» Directions for this task:
Print a faithful copy of the data below, word for word, with the pictures left out.
--------------------------------
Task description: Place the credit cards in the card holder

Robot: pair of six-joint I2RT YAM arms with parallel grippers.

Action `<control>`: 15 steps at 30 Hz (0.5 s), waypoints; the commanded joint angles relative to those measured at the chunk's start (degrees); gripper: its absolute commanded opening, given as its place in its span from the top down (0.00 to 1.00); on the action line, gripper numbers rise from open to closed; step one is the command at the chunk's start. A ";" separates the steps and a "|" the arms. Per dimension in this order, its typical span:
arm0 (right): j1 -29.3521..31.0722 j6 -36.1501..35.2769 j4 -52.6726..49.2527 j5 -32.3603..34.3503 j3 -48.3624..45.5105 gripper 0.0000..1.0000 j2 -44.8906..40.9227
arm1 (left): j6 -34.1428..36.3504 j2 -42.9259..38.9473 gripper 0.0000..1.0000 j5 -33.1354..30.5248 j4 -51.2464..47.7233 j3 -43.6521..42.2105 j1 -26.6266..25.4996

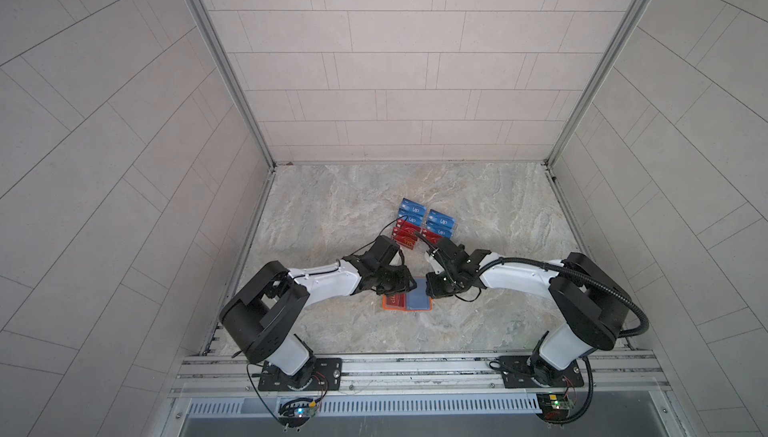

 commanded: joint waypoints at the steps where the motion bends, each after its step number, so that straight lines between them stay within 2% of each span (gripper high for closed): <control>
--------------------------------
» Output:
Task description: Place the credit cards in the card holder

Robot: pair of six-joint I2RT YAM arms with parallel grippers.

Action `<control>`: 15 steps at 30 Hz (0.5 s), waypoints; the commanded joint angles relative to those measured at the chunk's start (degrees); gripper: its absolute commanded opening, given as its place in its span from the top down (0.00 to 1.00); on the action line, gripper numbers rise from open to closed; step one is the command at the chunk's start. A ";" separates the steps and a "|" the arms. Per dimension in this order, its typical span:
arm0 (right): j1 -29.3521..31.0722 j6 -36.1501..35.2769 j4 -52.6726..49.2527 j5 -32.3603..34.3503 j3 -48.3624..45.5105 gripper 0.0000..1.0000 j2 -44.8906..40.9227
arm1 (left): j6 -34.1428..36.3504 j2 -42.9259..38.9473 gripper 0.0000..1.0000 j5 -33.1354..30.5248 j4 -51.2464..47.7233 j3 -43.6521..42.2105 j1 -26.6266..25.4996


 commanded: joint waypoints at the steps where the motion bends, each after its step number, so that straight lines between them stay within 2% of each span (gripper high for closed): <control>

Nothing remains to be written for this exercise.